> _Exercise aim_
In the data below, find the line containing "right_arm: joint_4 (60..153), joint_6" and the line containing "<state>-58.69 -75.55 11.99", then reproduce them and every line between, exactly. Omit pictures.

::: Working data

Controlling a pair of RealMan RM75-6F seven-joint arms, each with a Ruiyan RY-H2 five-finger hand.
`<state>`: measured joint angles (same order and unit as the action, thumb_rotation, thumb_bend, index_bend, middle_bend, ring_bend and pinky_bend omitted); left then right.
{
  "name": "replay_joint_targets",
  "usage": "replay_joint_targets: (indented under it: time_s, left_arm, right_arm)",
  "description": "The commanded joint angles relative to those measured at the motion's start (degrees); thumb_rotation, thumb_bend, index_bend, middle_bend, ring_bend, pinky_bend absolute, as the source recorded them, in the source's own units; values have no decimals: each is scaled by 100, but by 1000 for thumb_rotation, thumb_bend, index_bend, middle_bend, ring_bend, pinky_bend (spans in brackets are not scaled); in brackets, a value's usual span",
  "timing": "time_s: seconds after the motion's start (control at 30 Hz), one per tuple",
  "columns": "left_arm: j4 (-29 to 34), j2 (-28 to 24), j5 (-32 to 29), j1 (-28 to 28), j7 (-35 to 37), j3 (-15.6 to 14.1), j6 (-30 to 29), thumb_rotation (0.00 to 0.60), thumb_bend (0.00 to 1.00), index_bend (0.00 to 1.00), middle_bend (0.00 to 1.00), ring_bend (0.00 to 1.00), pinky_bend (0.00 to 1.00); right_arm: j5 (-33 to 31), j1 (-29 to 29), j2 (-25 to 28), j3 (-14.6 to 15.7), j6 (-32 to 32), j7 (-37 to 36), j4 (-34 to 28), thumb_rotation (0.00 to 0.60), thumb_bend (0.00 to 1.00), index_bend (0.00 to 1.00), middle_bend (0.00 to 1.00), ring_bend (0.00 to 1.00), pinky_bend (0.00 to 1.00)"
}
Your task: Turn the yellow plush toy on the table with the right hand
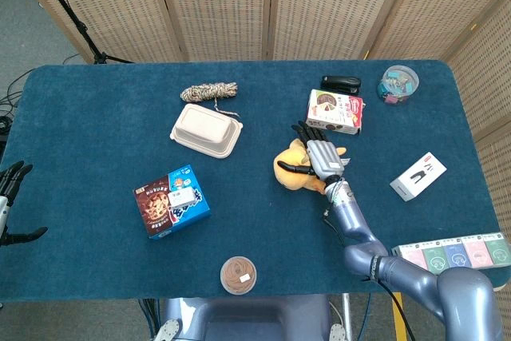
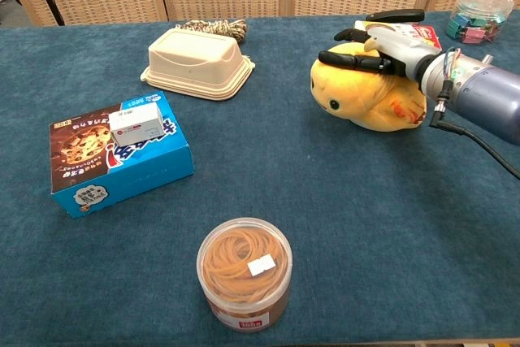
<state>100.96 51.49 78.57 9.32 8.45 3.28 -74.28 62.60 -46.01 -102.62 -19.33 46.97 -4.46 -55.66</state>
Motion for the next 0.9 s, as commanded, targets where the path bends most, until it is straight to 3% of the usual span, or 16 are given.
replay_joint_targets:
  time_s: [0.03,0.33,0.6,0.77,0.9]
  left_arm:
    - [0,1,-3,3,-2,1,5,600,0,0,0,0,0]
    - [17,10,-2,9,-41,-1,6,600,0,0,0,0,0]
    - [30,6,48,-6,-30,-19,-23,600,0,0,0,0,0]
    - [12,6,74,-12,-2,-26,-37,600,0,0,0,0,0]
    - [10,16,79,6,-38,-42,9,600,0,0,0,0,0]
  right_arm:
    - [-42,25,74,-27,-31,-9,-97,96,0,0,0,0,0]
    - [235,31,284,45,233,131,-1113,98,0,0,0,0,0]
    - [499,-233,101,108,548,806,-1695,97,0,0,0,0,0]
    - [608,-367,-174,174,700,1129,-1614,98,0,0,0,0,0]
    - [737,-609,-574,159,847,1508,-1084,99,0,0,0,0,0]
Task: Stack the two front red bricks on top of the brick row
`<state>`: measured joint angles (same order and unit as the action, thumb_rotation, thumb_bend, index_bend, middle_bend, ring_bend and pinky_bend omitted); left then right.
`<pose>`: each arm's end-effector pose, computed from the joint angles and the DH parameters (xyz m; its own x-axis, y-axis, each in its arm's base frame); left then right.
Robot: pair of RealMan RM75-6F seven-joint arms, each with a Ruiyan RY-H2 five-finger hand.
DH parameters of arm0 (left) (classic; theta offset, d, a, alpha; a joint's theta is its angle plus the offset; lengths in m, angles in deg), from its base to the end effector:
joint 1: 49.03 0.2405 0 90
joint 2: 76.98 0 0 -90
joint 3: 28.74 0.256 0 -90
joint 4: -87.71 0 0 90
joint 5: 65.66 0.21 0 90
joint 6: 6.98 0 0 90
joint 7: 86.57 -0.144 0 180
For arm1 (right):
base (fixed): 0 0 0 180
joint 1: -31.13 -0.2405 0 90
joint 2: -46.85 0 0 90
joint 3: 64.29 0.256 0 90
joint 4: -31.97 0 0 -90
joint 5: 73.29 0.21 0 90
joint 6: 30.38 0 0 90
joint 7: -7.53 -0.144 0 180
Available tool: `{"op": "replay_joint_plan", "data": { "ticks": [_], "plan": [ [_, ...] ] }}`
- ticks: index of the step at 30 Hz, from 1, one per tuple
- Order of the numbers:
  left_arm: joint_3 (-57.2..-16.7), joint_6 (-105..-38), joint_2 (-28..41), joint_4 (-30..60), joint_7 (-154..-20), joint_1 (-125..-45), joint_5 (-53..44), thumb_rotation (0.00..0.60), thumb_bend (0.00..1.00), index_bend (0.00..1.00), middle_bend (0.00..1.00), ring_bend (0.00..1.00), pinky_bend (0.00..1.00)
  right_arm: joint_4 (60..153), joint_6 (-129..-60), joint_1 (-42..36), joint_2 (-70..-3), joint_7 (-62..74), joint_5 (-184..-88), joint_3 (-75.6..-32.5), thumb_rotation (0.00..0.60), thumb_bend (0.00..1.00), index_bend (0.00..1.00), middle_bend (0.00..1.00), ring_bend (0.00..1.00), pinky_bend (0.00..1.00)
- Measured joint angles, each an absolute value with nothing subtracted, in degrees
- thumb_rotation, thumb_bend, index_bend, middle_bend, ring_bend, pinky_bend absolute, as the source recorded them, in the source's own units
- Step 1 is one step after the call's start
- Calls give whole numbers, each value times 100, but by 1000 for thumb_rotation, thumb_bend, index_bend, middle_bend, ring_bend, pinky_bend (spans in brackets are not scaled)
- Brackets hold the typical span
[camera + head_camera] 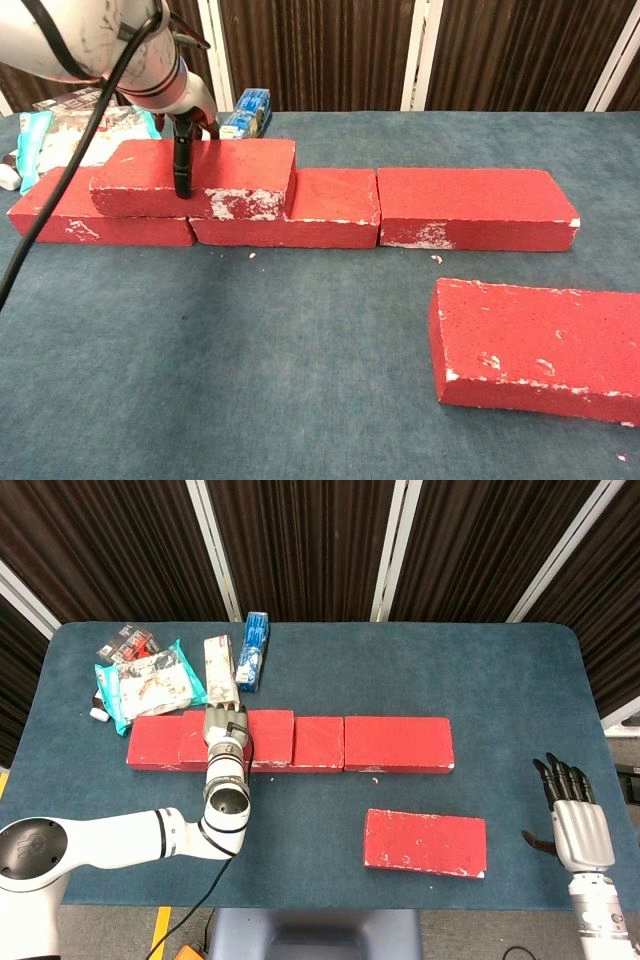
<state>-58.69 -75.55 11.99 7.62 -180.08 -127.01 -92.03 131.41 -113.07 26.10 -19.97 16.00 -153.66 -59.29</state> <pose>-0.0225 0.4284 0.0121 0.6710 0.5706 0.4735 0.6038 -0.0498 -0.7956 -0.2924 -0.1866 0.1372 0.3613 -0.0305 0.9319 -0.9298 0.0637 0.3626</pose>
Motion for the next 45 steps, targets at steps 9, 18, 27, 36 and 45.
{"op": "replay_joint_plan", "data": {
  "ticks": [9,18,27,36,45],
  "plan": [
    [-5839,-7519,1217,771,-18088,-12699,-9129,600,233,0,0,0,83,13134,-11299,2600,-2016,1619,-15355,-5925,600,0,0,0,0,0],
    [-5841,-7535,1227,790,-18140,-12684,-9165,600,230,0,0,0,83,13154,-11274,2596,-2014,1640,-15312,-5923,600,0,0,0,0,0],
    [-5853,-7511,1251,841,-18161,-12678,-9124,600,234,0,0,0,81,13161,-11255,2586,-2027,1672,-15297,-5927,600,0,0,0,0,0],
    [-5847,-7531,1287,852,-18172,-12691,-9067,600,234,0,0,0,81,13182,-11242,2582,-2030,1707,-15245,-5917,600,0,0,0,0,0],
    [-5867,-7545,1304,878,-18190,-12691,-9062,600,235,0,0,0,81,13197,-11248,2584,-2036,1736,-15219,-5912,600,0,0,0,0,0]
  ]
}}
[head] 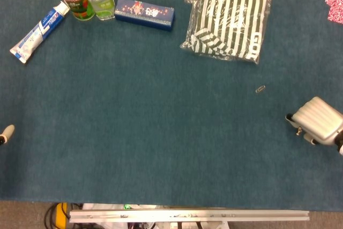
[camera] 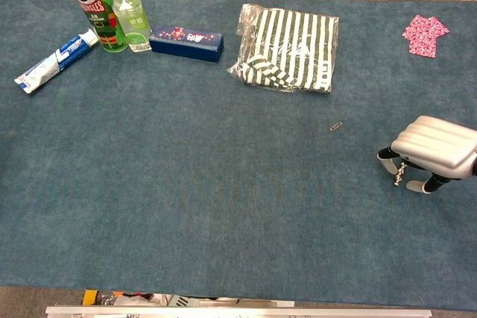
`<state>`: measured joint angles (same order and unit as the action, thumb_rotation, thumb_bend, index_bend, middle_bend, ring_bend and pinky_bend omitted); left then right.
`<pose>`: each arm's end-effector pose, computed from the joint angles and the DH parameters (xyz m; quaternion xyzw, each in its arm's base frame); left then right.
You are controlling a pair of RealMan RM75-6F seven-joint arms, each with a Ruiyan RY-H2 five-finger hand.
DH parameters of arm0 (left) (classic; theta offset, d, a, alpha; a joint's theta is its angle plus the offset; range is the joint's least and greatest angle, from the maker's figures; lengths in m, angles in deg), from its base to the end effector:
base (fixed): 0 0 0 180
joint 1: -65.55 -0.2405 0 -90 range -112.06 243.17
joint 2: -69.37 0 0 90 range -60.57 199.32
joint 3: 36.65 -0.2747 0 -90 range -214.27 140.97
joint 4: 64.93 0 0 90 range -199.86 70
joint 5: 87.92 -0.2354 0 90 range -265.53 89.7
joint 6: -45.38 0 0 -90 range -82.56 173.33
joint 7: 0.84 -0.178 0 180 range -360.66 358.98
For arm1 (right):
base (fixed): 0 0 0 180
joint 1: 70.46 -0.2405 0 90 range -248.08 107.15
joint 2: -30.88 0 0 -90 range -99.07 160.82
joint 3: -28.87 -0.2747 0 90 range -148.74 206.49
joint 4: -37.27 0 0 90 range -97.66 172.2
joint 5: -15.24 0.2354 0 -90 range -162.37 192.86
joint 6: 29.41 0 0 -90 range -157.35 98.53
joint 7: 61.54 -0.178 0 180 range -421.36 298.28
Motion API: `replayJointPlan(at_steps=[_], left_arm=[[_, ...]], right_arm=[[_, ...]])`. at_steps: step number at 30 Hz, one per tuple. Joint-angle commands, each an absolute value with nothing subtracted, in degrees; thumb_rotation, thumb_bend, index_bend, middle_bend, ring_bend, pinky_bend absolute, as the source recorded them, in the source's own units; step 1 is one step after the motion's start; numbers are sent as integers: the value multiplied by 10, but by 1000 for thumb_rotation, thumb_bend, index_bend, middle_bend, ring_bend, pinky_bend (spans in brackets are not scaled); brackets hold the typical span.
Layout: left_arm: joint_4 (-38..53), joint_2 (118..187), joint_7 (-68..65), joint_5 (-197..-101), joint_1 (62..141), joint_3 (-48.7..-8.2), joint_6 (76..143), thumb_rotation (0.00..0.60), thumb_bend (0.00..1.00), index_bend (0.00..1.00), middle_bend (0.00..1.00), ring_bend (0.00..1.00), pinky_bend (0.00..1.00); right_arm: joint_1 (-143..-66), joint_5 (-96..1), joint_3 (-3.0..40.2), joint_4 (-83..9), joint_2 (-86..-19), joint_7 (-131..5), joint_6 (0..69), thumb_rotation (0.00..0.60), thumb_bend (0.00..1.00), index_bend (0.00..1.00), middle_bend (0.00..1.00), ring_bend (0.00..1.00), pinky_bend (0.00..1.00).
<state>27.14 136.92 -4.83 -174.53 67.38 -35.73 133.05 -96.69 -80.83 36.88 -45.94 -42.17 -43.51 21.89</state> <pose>-0.3412 0.1924 0.1243 -0.5886 -0.3935 -0.3737 0.5991 -0.3139 -0.2534 -0.0179 0.8918 -0.2371 0.1585 0.3512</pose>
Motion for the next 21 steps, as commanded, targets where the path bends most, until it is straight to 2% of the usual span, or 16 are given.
replayJointPlan(at_steps=[1,6,10,21], left_arm=[[271,1369,-48,-1745,674,-357,1330,600,144,42,65,56,20],[269,1370,-45,-1743,673,-357,1330,600,143,42,65,56,20],[267,1370,-43,-1743,672,-357,1330,600,144,42,65,56,20],[263,1371,-40,-1740,672,-356,1327,600,143,42,65,56,20]], right_arm=[[-967,-805,369,-455,-425,-435,219,600,210,518,981,1000,1000],[-969,-800,369,-449,-430,-437,218,600,218,518,981,1000,1000],[-970,-798,371,-445,-434,-437,218,600,261,518,981,1000,1000],[-973,-796,376,-440,-443,-438,217,600,262,518,981,1000,1000]])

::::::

> _Written response_
  right_arm: joint_4 (60..153), joint_6 (-129..-60), joint_1 (-42..36), joint_2 (-70..-3), joint_7 (-62..74), joint_5 (-184..-88), joint_3 (-75.6..-32.5), thumb_rotation (0.00..0.60), thumb_bend (0.00..1.00), index_bend (0.00..1.00), middle_bend (0.00..1.00), ring_bend (0.00..1.00), pinky_bend (0.00..1.00)
- Measured joint angles, each an absolute value with nothing subtracted, in degrees
- thumb_rotation, thumb_bend, index_bend, middle_bend, ring_bend, pinky_bend absolute, as the source recorded them, in the source's own units
- Step 1 is one step after the call's start
- Calls give whole numbers, each value times 100, but by 1000 for thumb_rotation, thumb_bend, index_bend, middle_bend, ring_bend, pinky_bend (spans in brackets are not scaled)
- Brackets hold the typical span
[camera + head_camera] 
<state>-58.69 -75.55 11.99 7.62 -180.08 -127.01 -92.03 131.41 -113.07 26.10 -19.97 16.00 -153.66 -59.29</state> <pose>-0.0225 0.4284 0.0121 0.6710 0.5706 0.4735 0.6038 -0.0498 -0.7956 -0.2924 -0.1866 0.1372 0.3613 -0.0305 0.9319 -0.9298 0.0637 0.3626</pose>

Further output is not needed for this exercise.